Segment Open

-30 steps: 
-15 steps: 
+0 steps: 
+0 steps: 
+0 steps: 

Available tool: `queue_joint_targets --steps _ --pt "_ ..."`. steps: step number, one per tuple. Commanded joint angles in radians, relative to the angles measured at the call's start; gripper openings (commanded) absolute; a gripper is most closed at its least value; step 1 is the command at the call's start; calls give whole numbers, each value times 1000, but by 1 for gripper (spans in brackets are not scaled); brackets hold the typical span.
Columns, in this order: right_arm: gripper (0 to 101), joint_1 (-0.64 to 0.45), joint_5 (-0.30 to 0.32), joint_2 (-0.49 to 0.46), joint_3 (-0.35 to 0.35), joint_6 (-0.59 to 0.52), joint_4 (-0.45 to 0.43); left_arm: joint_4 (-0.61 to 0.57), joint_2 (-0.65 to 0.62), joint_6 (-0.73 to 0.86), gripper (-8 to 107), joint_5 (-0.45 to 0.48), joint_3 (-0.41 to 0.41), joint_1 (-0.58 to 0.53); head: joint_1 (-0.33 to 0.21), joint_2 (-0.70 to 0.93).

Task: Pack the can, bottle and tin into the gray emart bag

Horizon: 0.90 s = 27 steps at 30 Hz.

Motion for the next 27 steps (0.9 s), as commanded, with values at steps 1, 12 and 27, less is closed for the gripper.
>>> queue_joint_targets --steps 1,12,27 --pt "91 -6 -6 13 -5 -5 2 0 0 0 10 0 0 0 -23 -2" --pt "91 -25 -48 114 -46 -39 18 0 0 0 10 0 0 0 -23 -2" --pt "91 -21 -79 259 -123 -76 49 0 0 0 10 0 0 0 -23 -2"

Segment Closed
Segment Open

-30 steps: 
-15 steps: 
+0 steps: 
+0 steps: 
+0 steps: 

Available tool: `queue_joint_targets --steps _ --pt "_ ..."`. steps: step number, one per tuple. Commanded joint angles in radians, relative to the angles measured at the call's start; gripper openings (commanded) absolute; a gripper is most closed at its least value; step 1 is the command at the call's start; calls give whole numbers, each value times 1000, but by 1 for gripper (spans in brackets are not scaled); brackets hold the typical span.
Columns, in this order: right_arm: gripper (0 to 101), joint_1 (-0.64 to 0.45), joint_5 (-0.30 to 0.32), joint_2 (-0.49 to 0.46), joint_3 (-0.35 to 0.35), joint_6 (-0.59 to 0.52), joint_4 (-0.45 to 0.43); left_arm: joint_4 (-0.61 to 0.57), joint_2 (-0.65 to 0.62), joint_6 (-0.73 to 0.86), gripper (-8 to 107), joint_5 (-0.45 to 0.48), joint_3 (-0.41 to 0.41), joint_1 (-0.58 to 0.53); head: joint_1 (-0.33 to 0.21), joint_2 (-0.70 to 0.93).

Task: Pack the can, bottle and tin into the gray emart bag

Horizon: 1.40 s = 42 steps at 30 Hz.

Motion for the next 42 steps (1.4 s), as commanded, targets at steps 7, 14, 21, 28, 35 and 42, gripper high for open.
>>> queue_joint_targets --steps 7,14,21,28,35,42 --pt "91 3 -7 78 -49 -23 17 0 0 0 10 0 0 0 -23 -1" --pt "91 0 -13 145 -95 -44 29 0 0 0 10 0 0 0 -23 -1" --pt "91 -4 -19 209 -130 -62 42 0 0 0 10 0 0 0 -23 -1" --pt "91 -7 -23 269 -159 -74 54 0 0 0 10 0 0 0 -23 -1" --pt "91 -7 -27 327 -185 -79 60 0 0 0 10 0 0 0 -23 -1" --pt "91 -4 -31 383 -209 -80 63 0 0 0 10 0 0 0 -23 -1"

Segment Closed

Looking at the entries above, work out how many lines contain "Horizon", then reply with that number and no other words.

▸ **Solution below**:
2